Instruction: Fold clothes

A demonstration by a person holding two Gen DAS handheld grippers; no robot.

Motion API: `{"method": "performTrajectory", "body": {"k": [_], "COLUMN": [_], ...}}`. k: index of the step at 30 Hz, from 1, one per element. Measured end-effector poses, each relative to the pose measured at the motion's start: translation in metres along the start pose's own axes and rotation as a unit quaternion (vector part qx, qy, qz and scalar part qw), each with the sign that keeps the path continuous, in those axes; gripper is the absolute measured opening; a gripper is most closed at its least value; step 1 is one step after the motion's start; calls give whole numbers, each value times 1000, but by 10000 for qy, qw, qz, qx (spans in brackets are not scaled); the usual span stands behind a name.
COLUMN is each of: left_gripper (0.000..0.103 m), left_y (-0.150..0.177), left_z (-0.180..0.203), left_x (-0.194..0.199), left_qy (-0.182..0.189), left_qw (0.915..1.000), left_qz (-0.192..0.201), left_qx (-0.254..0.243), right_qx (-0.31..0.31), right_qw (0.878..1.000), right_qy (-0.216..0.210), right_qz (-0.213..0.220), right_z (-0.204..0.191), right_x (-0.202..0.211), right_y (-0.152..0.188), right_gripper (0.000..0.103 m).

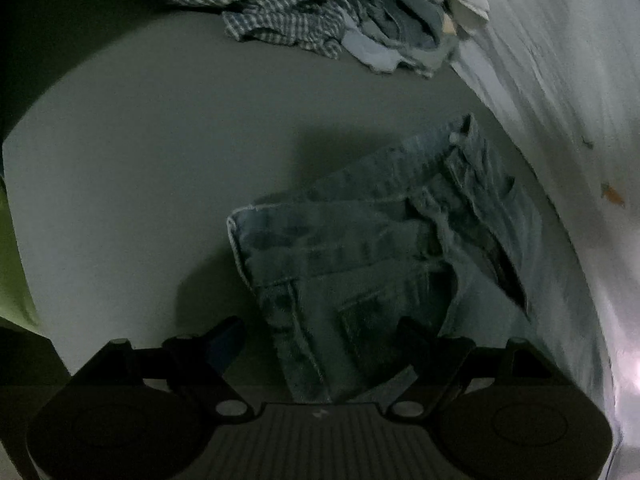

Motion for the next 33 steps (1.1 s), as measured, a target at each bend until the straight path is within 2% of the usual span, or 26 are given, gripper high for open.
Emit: {"method": "performTrajectory", "body": {"k": [1,2,4,6,8,9,10,11,13,17,21,23,29,33], "left_gripper": [80,71,68,58,31,21,17,16,16,16,16,16,16,16], "left_y": [0,-1,-2,-4,-5,-6,-8,-10,-15,-30,-49,-58,-79,-96], "left_z": [2,5,9,6,-3,-9,-14,-19,-17,9,37,54,98,121], "left_x": [-1,-1,-3,-1,6,11,15,19,28,52,74,80,65,46], "left_qy": [17,65,33,45,51,66,147,261,443,694,1107,1217,1532,1554], "left_qw": [10000,9999,9999,9999,9993,9986,9974,9958,9941,9932,9866,9831,9747,9734], "left_qz": [39,70,75,156,261,295,307,308,394,731,1118,1305,1519,1542], "left_qx": [-16,-59,-97,9,265,441,630,824,910,579,431,403,582,670], "right_qx": [-60,-148,-311,-460,-561,-628,-671,-710,-650,-249,35,172,590,934], "right_qw": [10000,9999,9995,9985,9970,9960,9952,9943,9927,9854,9736,9692,9646,9627], "right_qy": [2,-11,-39,-236,-477,-573,-661,-747,-990,-1683,-2275,-2439,-2530,-2484], "right_qz": [19,43,102,179,250,284,279,269,222,47,-181,-286,-450,-523], "right_z": [0,1,1,-2,-10,-15,-23,-32,-56,-119,-182,-208,-268,-305], "right_x": [0,0,0,3,7,9,10,10,11,10,4,-4,-41,-72], "right_y": [0,0,0,2,4,4,4,4,6,17,31,37,52,65], "right_gripper": [26,25,19,15,14,14,13,13,13,13,13,13,13,13]}}
Point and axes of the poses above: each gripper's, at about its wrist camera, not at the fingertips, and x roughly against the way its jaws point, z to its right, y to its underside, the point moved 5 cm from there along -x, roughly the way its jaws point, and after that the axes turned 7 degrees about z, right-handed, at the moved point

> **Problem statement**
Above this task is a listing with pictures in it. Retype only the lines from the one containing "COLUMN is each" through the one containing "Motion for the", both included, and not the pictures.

> **Written solution**
COLUMN is each of: left_gripper (0.000..0.103 m), left_y (-0.150..0.177), left_z (-0.180..0.203), left_x (-0.194..0.199), left_qy (-0.182..0.189), left_qw (0.915..1.000), left_qz (-0.192..0.201), left_qx (-0.254..0.243), right_qx (-0.31..0.31), right_qw (0.878..1.000), right_qy (-0.216..0.210), right_qz (-0.213..0.220), right_z (-0.204..0.191), right_x (-0.202..0.211), right_y (-0.152..0.188), right_gripper (0.000..0.103 m).


Motion for the next 33 steps (1.1 s), as measured, a target at each bend until the straight path is within 2% of the usual span, or 26 are given, gripper high for open.

This exercise requires no further output.